| Work order |
Your reply is to be the lines below, exactly as written, with images omitted.

=== Begin Enclosure ===

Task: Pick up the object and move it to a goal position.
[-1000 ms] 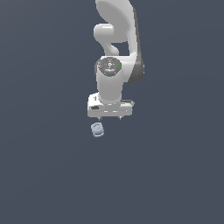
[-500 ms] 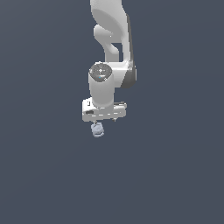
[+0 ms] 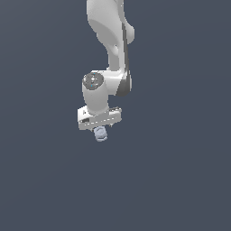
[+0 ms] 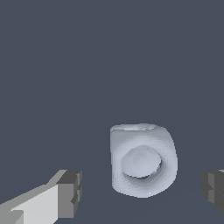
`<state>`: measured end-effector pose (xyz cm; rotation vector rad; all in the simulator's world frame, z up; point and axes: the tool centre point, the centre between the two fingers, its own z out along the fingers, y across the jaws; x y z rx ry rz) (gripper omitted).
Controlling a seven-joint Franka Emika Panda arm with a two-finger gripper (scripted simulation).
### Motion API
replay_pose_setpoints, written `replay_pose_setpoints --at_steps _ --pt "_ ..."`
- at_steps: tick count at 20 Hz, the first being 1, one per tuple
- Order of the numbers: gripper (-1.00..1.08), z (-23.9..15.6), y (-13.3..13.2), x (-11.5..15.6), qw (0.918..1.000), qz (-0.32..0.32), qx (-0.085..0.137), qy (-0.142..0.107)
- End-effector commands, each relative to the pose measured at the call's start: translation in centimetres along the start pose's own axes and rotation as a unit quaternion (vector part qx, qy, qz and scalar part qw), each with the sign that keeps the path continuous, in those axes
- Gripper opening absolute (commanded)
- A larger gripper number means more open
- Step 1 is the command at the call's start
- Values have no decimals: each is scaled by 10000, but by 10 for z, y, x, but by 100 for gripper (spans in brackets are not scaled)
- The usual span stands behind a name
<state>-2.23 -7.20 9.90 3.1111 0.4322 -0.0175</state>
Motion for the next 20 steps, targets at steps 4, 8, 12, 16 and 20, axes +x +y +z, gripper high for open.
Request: replay_pose_setpoints --at_steps 4,8,12,16,20 --pt "100 7 9 -3 9998 -184 -5 46" --pt "100 9 11 -4 9997 -220 -6 55" --pt "100 12 10 -4 9998 -201 -5 49" --pt "100 25 10 -4 9998 -206 -5 51" --pt "100 45 10 -4 9998 -214 -5 53"
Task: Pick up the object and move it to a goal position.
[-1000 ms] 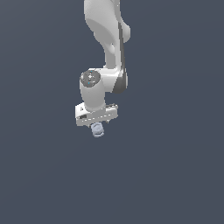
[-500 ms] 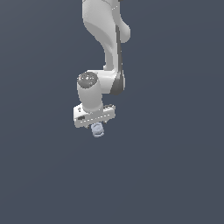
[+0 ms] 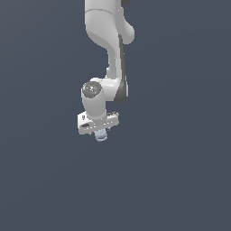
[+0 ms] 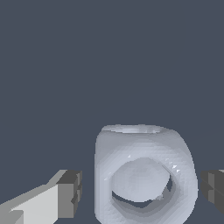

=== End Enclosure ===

| Response box |
Task: Pick up the object and move it to a goal position.
[-1000 ms] 
[-500 ms] 
[+0 ms] 
[+0 ms] 
`<state>`: measured end-effector pose (xyz cm; rotation vector rad; all in the simulator's world frame, z up; point and axes: the tool centre point, the centre between the two fingers, its own z out along the fingers, y across the jaws; x y z rx ry rz) (gripper omitted).
Controlling a seven-joint Franka Emika Panda arm with a two-finger gripper (scripted simulation).
### Motion API
replay_pose_setpoints, written `replay_pose_setpoints --at_steps _ --pt "_ ..."`
- at_steps: tick count at 20 Hz, the first being 1, one per tuple
- Order of the numbers: gripper (-1.00..1.08), z (-23.9..15.6), y (-13.3..13.2), x (-11.5..15.6), qw (0.918..1.000), qz (-0.32..0.32), qx (-0.085..0.137), qy (-0.142..0.107)
- End-effector commands, each relative to the pose measured at the call's start: translation in centimetres along the start pose's own axes and rotation as a unit quaternion (vector part qx, qy, qz and scalar part qw), each with the sign that keeps the path continuous, in those axes
- Gripper opening absolute (commanded)
- A larger gripper number means more open
- Step 1 is the command at the call's start
- Values have no decimals: each is scaled by 10000, but by 10 for z, y, x, but by 100 for gripper (spans in brackets are not scaled)
- The usual span stands behind a name
<state>-2.23 -7.20 9.90 3.1111 0.4322 -0.0175</state>
Motion for the next 20 steps, targets at steps 4, 8, 12, 16 and 20, axes +x +y +z, gripper high for open.
Request: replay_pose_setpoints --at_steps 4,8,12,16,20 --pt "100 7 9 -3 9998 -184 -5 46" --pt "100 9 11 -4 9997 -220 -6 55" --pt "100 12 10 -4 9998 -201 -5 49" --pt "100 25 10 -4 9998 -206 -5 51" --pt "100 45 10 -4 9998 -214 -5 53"
Task: Pick up the object and move it to a goal position.
[-1000 ms] 
[-500 ms] 
[+0 ms] 
[+0 ms] 

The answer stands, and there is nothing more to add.